Task to carry out: Go through the listing below and output exactly the line with "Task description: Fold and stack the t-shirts", the line with "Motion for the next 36", and each line between; omit the rest.

Exercise materials:
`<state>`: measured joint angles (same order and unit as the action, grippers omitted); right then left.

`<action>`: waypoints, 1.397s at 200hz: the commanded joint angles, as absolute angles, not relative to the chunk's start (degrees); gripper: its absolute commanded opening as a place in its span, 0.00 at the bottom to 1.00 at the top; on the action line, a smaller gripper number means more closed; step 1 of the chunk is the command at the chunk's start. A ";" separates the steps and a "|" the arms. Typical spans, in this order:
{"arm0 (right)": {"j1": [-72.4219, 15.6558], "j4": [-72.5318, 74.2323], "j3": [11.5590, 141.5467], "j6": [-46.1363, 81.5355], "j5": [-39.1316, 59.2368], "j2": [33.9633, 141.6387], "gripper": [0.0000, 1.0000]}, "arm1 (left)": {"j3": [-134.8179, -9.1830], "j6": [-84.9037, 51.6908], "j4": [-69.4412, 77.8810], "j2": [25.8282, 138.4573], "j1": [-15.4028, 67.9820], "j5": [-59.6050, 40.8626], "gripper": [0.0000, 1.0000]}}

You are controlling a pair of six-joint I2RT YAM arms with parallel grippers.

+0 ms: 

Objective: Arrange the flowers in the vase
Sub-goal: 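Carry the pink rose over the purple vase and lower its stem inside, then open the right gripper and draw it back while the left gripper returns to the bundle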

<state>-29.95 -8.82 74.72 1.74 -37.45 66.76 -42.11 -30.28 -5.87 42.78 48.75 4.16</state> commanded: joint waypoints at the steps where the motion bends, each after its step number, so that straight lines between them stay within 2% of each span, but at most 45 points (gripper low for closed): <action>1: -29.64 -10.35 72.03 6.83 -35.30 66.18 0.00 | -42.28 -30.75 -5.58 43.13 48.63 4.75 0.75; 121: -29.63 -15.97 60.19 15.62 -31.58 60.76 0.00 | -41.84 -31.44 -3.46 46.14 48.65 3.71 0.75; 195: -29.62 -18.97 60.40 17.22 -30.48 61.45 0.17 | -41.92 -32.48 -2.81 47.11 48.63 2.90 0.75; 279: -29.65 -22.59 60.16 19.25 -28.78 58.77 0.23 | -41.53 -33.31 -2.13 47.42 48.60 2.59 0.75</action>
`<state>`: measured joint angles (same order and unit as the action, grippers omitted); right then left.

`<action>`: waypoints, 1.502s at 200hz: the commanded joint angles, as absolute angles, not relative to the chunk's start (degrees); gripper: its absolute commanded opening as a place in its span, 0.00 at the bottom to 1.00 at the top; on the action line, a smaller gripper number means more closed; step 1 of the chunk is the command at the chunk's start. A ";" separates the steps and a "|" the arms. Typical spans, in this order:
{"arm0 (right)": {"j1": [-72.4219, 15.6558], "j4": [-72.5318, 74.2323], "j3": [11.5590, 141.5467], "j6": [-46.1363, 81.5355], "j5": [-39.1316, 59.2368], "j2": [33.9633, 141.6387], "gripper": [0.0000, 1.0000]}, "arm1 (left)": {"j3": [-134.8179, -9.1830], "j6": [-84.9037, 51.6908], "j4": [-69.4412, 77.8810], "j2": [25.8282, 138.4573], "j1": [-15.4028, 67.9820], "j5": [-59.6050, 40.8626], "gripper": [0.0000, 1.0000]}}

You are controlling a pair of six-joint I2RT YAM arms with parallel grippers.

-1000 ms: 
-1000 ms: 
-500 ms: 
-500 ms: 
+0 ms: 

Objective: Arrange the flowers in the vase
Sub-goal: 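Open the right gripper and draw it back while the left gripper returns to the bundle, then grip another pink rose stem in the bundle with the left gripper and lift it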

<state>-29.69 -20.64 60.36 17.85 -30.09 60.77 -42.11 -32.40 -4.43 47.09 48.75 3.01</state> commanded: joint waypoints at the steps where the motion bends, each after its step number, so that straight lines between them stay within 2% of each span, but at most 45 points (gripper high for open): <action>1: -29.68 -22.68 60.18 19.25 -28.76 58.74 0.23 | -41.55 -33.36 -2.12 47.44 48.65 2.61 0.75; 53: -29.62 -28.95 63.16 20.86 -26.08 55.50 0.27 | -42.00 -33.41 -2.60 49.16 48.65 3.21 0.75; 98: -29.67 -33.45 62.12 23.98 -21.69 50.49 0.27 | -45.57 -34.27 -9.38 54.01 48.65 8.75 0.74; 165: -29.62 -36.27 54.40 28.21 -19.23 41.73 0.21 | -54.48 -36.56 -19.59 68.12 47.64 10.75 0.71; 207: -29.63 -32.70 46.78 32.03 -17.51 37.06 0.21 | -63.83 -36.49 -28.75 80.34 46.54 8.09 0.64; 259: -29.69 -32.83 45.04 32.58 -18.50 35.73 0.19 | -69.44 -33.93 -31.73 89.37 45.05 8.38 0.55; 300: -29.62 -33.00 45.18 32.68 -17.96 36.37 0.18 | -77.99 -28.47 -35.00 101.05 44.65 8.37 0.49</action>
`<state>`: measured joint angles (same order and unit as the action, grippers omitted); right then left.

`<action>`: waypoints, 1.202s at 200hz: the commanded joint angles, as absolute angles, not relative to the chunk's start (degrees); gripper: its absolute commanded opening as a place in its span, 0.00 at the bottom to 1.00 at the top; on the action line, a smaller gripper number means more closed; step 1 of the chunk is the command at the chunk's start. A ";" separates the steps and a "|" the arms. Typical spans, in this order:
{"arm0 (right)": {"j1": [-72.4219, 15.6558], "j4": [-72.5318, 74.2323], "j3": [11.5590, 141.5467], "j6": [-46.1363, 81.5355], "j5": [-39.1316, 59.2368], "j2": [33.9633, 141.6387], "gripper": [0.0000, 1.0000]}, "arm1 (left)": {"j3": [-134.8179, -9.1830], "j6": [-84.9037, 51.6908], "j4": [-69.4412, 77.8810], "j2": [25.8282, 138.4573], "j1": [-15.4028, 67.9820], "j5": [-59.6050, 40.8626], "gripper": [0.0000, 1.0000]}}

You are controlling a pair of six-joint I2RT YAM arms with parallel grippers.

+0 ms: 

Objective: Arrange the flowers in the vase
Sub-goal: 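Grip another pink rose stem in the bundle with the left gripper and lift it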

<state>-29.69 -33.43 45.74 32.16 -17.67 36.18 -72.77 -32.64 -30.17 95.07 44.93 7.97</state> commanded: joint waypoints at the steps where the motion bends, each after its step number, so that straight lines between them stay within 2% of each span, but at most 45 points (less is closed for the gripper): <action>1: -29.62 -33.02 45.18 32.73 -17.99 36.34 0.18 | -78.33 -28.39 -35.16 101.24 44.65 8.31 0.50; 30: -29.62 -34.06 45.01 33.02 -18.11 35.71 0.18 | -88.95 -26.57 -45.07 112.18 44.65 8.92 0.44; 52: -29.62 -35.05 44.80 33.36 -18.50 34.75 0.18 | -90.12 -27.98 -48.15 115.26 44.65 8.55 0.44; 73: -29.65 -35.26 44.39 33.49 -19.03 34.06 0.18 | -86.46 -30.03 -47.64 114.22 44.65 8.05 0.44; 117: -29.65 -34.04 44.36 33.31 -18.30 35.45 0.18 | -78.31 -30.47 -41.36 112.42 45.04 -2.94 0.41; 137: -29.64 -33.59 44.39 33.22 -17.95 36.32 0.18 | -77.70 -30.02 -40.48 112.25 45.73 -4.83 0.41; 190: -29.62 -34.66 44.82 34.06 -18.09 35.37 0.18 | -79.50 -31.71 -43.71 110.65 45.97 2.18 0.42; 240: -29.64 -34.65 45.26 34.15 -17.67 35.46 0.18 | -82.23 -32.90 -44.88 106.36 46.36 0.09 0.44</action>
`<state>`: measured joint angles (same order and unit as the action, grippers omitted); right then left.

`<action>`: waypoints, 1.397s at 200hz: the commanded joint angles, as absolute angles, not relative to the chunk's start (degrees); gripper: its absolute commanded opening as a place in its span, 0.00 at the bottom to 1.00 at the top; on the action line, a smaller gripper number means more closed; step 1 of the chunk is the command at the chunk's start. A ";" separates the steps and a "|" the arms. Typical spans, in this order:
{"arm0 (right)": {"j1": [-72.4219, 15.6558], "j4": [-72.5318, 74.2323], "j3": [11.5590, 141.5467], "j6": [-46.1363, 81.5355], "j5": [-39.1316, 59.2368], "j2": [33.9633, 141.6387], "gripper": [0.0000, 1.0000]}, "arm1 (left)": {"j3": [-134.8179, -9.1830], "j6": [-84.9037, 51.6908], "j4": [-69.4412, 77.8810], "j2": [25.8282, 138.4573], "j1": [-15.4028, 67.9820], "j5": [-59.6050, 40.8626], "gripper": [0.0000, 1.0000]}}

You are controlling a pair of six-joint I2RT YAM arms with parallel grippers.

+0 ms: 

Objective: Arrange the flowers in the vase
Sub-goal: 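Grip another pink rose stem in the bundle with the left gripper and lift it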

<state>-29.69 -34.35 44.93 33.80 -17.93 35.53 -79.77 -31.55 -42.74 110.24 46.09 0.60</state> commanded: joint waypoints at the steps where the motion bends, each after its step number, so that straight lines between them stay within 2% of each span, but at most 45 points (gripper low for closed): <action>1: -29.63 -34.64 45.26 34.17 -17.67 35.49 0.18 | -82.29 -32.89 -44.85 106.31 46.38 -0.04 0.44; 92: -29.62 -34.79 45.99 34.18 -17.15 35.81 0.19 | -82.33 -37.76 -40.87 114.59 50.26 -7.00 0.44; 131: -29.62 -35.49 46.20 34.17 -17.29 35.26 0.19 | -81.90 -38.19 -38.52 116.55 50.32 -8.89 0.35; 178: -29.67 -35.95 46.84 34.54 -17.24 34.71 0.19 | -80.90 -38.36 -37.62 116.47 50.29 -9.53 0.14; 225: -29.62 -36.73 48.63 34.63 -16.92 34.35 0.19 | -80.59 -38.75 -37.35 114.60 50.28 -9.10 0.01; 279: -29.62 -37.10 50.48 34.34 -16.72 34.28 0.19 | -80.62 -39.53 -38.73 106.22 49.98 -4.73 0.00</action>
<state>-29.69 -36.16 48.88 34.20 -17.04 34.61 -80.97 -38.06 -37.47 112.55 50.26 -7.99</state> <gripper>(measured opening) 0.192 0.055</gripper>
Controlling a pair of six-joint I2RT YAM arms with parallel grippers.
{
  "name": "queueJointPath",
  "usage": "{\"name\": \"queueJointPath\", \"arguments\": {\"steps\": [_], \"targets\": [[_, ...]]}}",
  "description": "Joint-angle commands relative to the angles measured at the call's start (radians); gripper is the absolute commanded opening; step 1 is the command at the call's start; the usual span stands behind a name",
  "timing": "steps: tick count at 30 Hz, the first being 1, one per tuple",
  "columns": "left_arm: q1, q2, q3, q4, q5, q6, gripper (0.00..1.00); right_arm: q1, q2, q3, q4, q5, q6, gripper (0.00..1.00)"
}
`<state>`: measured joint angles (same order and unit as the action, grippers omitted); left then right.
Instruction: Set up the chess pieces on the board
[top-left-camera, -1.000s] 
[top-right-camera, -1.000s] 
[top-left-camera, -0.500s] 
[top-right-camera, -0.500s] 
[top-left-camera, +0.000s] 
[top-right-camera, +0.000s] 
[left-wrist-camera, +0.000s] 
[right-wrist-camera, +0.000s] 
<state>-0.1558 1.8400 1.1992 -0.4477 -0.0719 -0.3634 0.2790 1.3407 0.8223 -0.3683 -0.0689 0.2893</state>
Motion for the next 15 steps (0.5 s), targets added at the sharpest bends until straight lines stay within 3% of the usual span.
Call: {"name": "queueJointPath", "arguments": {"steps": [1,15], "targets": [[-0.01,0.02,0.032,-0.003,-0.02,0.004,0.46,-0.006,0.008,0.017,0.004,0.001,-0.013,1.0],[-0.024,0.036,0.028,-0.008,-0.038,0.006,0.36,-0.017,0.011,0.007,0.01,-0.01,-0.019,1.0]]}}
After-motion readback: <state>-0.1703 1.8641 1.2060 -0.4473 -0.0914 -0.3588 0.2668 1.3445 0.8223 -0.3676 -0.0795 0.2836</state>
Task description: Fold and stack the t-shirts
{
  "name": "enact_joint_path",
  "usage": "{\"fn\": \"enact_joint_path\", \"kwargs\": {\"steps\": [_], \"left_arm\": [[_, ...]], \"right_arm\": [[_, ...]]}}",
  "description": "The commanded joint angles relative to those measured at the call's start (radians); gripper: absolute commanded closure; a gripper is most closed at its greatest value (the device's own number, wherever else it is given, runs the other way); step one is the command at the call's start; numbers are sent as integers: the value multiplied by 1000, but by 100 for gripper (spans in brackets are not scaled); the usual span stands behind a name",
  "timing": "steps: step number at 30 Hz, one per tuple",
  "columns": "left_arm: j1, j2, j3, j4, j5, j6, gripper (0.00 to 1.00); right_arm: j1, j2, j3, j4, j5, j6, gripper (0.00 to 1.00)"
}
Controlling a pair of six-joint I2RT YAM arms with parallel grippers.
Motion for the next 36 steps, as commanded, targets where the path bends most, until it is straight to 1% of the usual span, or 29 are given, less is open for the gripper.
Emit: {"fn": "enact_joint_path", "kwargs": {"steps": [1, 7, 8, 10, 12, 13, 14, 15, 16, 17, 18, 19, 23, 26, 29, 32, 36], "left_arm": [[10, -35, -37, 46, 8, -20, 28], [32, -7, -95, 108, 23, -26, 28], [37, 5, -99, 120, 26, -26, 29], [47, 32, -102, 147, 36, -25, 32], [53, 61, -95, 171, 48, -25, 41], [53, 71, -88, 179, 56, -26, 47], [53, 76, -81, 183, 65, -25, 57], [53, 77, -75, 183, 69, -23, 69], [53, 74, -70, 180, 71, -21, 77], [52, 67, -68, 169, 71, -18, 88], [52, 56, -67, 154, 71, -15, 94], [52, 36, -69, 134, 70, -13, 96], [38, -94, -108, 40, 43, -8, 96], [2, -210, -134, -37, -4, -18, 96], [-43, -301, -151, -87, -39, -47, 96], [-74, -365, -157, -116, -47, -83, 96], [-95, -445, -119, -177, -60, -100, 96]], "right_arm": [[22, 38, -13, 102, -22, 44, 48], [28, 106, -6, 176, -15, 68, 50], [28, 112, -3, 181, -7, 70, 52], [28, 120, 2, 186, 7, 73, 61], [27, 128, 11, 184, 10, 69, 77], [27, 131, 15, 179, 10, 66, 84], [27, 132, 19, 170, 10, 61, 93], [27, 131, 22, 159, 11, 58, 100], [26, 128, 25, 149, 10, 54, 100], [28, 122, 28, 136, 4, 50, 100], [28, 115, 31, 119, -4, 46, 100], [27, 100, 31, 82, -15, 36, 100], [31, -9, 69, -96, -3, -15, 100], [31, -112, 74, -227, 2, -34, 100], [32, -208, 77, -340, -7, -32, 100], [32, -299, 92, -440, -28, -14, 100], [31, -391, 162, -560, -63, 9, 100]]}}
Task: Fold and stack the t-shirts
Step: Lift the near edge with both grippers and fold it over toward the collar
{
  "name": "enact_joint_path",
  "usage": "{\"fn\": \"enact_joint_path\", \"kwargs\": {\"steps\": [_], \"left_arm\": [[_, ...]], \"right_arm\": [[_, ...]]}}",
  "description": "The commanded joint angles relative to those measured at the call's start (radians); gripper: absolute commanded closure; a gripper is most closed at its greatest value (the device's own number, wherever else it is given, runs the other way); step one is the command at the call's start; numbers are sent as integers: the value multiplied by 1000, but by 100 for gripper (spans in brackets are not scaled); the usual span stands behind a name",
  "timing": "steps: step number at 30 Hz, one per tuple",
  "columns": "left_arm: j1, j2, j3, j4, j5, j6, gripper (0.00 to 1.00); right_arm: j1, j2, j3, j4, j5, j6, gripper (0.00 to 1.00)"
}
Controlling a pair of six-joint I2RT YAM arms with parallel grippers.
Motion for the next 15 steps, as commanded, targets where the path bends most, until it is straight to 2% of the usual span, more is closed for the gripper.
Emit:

Task answer:
Task description: Fold and stack the t-shirts
{
  "name": "enact_joint_path",
  "usage": "{\"fn\": \"enact_joint_path\", \"kwargs\": {\"steps\": [_], \"left_arm\": [[_, ...]], \"right_arm\": [[_, ...]]}}",
  "description": "The commanded joint angles relative to those measured at the call's start (radians); gripper: absolute commanded closure; a gripper is most closed at its greatest value (the device's own number, wherever else it is given, runs the other way); step one is the command at the call's start; numbers are sent as integers: the value multiplied by 1000, but by 100 for gripper (spans in brackets are not scaled); the usual span stands behind a name",
  "timing": "steps: step number at 30 Hz, one per tuple",
  "columns": "left_arm: j1, j2, j3, j4, j5, j6, gripper (0.00 to 1.00); right_arm: j1, j2, j3, j4, j5, j6, gripper (0.00 to 1.00)"
}
Controlling a pair of six-joint I2RT YAM arms with parallel grippers.
Motion for the next 36 steps, as commanded, targets where the path bends most, until it is straight to 1% of the usual span, or 29 are given, less is open for the gripper.

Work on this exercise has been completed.